Source code for resistics_readers.lemi.b423

"""
Module for Lemi B423 data
Lemi B423 always records channels in the following order

- Hx, Hy, Hz, Ex, Ey

The Lemi B423 binary files are constructed from a 1024 text header followed
by repeating records with the following definitions (PPS is short for
deviation from PPS and PLL is short for PLL accuracy):

SECOND_TIMESTAMP, SAMPLE_NUM [0-FS], HX, HY, HZ, EX, EY, PPS, PLL

These are interpreted to have byte types

L, H, l, l, l, l, l, h, h
"""
from loguru import logger
from typing import List, Dict, Optional
from pathlib import Path
import struct
import numpy as np
import pandas as pd
from resistics.sampling import RSDateTime
from resistics.time import TimeMetadata, TimeData, TimeReader

from resistics_readers.multifile import validate_consistency, validate_continuous
from resistics_readers.multifile import TimeMetadataSingle, TimeMetadataMerge

B423_CHANS = ["Hx", "Hy", "Hz", "Ex", "Ey"]
B423_CHAN_TYPES = {
    "E1": "electric",
    "E2": "electric",
    "E3": "electric",
    "E4": "electric",
    "Ex": "electric",
    "Ey": "electric",
    "Hx": "magnetic",
    "Hy": "magnetic",
    "Hz": "magnetic",
}
B423_RECORD_BYTES = 30
B423_HEADER_LENGTH = 1024
B423_MULT = {"Hx": "Kmx", "Hy": "Kmy", "Hz": "Kmz", "Ex": "Ke1", "Ey": "Ke2"}
B423_ADD = {"Hx": "Ax", "Hy": "Ay", "Hz": "Az", "Ex": "Ae1", "Ey": "Ae2"}


[docs]class TimeMetadataB423(TimeMetadataSingle):
    """This is an extension of TimeMetadataSingle for a single B423 file"""

    data_byte_start: int
    """The byte offset from the beginning of the file to the start of the data"""
    scalings: Dict[str, float]
    """Scalings in the B423 ASCII header"""

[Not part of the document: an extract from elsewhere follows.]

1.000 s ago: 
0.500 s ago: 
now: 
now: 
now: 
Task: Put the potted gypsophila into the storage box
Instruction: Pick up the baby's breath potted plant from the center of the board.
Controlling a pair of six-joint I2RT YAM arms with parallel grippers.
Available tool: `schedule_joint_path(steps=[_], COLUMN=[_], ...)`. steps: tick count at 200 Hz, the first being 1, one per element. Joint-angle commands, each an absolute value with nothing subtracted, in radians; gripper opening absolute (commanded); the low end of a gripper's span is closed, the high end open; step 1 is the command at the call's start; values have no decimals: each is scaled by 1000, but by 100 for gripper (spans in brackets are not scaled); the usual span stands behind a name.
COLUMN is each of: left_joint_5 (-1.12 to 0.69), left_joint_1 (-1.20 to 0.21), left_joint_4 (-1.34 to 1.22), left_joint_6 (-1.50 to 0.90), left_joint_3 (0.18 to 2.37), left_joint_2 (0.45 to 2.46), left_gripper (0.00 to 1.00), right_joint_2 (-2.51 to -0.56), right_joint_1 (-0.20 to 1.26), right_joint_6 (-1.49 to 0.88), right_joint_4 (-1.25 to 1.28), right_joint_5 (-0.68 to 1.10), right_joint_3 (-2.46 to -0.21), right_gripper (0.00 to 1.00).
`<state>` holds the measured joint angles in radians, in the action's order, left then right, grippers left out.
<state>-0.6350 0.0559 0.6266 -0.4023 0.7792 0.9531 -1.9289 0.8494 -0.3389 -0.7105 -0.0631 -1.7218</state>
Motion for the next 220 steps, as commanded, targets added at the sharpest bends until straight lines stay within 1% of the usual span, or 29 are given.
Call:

[docs]def make_subdir_B423_metadata(
    dir_path: Path,
    fs: float,
    hx_serial: int = 0,
    hy_serial: int = 0,
    hz_serial: int = 0,
    h_gain: int = 1,
    dx: float = 1,
    dy: float = 1,
    folders: Optional[List[str]] = None,
) -> None:
    """
    Construct B423 headers for sub directories of a folder

    Parameters
    ----------
    dir_path : Path
        The path to the folder
    fs : float
        The sampling frequency, Hz
    hx_serial : str, optional
        The x direction magnetic serial, used for calibration
    hy_serial : str, optional
        The y direction magnetic serial, used for calibration
    hz_serial : str, optional
        The z direction magnetic serial, used for calibration
    h_gain : int
        Any gain on the magnetic channels which will need to be removed
    dx : float, optional
        Distance between x electrodes
    dy : float, optional
        Distance between y electrodes
    folders : List, optional
        An optional list of subfolders, by default None. If None, all the
        subfolders will be processed
    """
    from resistics.common import dir_subdirs

    if folders is None:
        folder_paths = dir_subdirs(dir_path)
    else:
        folder_paths = [dir_path / folder for folder in folders]
    for folder in folder_paths:
        make_B423_metadata(folder, fs, hx_serial, hy_serial, hz_serial, h_gain, dx, dy)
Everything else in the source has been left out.